Собачонки тявкали около нее.
— Их лучше взять с собой, правда?
Фредерик сам отнес их в экипаж. Это была наемная карета, запряженная парой почтовых лошадей, с форейтором; на запятках стоял лакей Фредерика. Капитанша была, видимо, довольна его предупредительностью; не успела она усесться в карету, как спросила, был ли он в последнее время у Арну.
— Целый месяц не был, — сказал Фредерик.
— А я встретила его третьего дня, он даже хотел сегодня приехать. Но у него всякие неприятности, опять какой-то процесс, уж не знаю, что такое. Какой странный!
— Да! Очень странный!
Фредерик прибавил равнодушно:
— А кстати, вы все еще видаетесь… как его зовут? С этим бывшим певцом… Дельмаром?
Она сухо ответила:
— Нет, конечно!
Итак, разрыв не подлежал сомнению. У Фредерика возникла надежда.
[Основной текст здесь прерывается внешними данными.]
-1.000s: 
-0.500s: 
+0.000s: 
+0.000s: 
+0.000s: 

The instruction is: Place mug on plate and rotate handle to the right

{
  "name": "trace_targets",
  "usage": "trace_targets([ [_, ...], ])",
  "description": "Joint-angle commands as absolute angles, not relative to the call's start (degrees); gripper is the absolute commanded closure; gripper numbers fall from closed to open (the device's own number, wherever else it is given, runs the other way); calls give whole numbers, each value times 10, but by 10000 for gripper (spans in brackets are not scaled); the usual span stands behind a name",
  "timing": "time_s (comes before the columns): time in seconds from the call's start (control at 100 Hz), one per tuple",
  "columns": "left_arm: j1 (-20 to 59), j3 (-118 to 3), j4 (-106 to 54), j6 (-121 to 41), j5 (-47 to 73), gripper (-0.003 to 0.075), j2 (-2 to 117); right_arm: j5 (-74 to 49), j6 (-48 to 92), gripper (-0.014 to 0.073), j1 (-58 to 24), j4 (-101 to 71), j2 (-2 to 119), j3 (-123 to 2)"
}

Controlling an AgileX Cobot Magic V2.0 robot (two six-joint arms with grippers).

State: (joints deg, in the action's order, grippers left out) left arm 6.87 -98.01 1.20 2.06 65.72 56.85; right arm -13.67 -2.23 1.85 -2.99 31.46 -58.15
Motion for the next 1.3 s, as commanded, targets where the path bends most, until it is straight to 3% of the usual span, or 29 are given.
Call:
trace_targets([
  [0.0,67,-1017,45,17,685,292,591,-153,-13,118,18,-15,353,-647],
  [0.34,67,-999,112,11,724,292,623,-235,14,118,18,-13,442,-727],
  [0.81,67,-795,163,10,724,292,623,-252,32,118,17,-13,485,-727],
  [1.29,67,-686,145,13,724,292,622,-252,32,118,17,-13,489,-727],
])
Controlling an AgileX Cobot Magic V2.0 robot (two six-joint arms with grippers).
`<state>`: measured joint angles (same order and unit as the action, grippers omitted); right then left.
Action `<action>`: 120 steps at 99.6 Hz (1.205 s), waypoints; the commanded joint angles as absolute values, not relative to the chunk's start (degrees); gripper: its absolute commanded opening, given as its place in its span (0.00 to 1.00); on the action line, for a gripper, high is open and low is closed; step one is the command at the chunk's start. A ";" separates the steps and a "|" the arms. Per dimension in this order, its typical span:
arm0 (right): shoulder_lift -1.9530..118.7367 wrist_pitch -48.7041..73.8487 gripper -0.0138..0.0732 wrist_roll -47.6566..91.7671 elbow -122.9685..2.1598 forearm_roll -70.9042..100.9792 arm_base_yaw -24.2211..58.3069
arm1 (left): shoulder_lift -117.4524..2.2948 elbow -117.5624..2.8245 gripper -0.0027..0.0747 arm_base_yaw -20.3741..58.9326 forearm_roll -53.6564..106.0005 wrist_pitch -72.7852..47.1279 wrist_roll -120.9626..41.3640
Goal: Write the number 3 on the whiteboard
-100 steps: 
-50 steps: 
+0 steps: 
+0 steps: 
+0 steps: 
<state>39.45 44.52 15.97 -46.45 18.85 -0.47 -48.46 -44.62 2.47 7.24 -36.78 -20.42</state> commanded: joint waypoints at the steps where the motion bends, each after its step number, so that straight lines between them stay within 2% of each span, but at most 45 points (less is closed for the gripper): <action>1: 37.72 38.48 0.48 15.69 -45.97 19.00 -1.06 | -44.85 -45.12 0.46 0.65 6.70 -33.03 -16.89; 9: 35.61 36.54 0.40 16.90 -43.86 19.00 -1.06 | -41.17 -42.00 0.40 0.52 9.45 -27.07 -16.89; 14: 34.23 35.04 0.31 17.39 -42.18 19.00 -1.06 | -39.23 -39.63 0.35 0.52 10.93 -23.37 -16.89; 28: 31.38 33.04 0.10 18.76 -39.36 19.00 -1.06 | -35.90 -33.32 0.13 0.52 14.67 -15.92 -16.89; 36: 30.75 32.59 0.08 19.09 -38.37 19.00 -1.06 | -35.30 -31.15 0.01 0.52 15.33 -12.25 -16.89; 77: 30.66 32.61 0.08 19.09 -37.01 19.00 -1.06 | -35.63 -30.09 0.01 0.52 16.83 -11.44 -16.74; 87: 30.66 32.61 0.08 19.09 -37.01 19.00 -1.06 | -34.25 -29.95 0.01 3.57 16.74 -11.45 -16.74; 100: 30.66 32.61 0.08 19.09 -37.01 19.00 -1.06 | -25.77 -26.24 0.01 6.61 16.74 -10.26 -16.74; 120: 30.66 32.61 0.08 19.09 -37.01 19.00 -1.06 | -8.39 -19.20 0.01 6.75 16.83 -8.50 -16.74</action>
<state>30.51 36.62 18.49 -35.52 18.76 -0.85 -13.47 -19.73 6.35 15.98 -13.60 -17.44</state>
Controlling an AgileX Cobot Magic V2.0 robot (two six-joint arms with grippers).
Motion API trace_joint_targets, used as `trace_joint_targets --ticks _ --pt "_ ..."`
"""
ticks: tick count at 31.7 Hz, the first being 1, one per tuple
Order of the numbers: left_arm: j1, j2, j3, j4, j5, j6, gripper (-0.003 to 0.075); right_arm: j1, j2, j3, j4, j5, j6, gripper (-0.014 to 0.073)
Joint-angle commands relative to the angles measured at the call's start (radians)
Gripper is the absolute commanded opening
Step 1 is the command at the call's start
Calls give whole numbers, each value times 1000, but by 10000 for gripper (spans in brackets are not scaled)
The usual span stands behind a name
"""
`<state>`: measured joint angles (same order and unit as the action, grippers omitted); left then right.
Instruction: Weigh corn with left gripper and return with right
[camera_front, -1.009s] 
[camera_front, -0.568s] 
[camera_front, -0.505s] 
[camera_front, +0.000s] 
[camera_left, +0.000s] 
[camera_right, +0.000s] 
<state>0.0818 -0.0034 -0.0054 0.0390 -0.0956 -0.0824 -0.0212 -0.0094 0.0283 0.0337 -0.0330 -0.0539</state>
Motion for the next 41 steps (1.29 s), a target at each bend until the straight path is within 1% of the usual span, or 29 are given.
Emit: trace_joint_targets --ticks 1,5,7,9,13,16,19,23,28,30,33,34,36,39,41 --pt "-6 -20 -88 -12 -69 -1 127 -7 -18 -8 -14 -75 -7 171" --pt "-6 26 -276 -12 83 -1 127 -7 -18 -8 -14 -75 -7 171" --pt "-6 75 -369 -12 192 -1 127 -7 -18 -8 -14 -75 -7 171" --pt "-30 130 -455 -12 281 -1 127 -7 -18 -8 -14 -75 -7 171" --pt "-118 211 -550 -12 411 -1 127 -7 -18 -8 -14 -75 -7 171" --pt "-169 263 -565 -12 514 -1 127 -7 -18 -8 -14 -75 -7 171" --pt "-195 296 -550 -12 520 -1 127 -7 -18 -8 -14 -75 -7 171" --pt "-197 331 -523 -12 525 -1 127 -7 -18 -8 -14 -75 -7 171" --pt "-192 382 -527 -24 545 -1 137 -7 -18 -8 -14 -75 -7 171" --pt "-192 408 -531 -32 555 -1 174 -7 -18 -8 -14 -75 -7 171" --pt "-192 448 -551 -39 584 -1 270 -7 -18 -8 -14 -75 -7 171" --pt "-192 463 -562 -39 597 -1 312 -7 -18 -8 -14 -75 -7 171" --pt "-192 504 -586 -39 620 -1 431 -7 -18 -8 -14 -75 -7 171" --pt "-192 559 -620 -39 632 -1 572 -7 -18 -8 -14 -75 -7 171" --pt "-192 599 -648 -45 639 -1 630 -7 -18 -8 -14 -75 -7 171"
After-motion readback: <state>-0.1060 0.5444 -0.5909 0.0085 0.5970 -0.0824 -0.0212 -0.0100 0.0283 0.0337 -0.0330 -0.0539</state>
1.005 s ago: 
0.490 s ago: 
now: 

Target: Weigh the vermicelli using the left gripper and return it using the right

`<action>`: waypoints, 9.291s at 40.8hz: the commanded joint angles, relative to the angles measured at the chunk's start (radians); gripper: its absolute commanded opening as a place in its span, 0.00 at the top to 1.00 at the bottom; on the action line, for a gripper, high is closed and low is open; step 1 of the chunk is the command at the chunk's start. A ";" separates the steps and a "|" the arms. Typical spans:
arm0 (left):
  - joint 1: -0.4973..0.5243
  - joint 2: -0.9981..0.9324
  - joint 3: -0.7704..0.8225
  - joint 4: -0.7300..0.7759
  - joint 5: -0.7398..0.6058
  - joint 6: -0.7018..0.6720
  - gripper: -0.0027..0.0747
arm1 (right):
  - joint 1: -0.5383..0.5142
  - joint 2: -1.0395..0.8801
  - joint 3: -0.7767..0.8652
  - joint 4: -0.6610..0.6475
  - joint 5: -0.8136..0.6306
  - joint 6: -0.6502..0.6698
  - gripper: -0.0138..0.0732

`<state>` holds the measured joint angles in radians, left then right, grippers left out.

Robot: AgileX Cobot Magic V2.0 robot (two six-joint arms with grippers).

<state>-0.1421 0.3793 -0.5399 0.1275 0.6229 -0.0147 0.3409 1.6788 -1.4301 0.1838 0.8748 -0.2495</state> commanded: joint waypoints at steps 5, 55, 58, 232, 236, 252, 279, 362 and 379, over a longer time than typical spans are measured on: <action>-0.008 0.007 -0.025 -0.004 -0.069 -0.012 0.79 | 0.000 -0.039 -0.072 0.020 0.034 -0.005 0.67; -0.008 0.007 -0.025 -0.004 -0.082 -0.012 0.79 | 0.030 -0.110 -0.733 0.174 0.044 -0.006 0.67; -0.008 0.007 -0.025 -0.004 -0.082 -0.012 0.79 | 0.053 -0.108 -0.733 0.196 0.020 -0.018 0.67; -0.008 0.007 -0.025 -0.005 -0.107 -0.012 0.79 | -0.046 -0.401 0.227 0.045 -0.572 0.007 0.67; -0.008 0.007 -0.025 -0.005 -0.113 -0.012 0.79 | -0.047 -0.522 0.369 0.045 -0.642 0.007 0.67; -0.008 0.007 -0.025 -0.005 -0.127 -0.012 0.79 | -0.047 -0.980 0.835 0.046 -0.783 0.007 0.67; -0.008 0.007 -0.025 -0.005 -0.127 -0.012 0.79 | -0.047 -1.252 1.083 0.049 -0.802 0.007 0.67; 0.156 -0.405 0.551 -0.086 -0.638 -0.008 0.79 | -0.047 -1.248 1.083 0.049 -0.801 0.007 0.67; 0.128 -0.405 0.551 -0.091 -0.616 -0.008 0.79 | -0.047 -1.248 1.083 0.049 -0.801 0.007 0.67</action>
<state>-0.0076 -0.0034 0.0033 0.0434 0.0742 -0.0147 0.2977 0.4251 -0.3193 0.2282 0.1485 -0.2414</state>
Они шагом проехали квартал Брэда; на улицах, по случаю воскресенья, было безлюдно, а в окнах показывались лица обывателей. Экипаж покатил быстрее; заслышав стук колес, прохожие оборачивались; кожа откинутого верха блестела; слуга выгибал стан, а собачонки похожи были на две горностаевые муфты, положенные на подушки одна подле другой. Фредерик покачивался на сиденье. Капитанша с улыбкой поворачивала голову то направо, то налево.
Ее шляпка из пестрой соломки была обшита черным кружевом. Капюшон ее бурнуса развевался на ветру, а от солнца она закрывалась лиловым атласным зонтиком, островерхим, точно пагода.
— Что за прелесть эти пальчики! — сказал Фредерик, тихонько взяв другую ее руку, левую, украшенную золотым браслетом в виде цепочки. — Ах, милая вещица! Откуда она у вас?
— О! Она у меня давно, — сказала Капитанша.
Молодой человек ничего не возразил на лицемерный ответ. Он предпочел «воспользоваться случаем». И, все еще держа кисть ее руки, он прильнул к ней губами между перчаткой и рукавом.
— Перестаньте, нас увидят!
— Ну так что же?
Проехав площадь Согласия, они свернули на набережную Конферанс, а потом на набережную Бийи, где в одном из садов заметили кедр. Розанетта думала, что Ливан находится в Китае; она сама засмеялась над своим невежеством и попросила Фредерика давать ей уроки географии. Потом, оставив справа Трокадеро, они переехали Иенский мост и, наконец, остановились среди Марсова поля, рядом с другими экипажами, уже стоявшими перед ипподромом.
Неровную поверхность поля усеял простой народ. Любопытные устроились на балконе Военного училища, а оба павильона за весами, две трибуны в кругу и третью против королевской ложи заполняла нарядная публика, которая, судя по манере себя держать, почтительно относилась к этому, еще новому, роду развлечений. Публика скачек, в ту пору более своеобразная, имела менее вульгарный вид; то были времена штрипок, бархатных воротников и белых перчаток. Дамы в ярких платьях с длинными талиями, расположившиеся на скамейках трибуны, напоминали огромный цветник, на фоне которого темными пятнышками то тут, то там выступали костюмы мужчин. Но все взоры устремлялись на знаменитого алжирца Бу-Маза,
[88]
невозмутимо сидевшего между двумя офицерами генерального штаба в одной из отдельных лож. Зрители на трибуне Жокей-клуба были сплошь важные господа.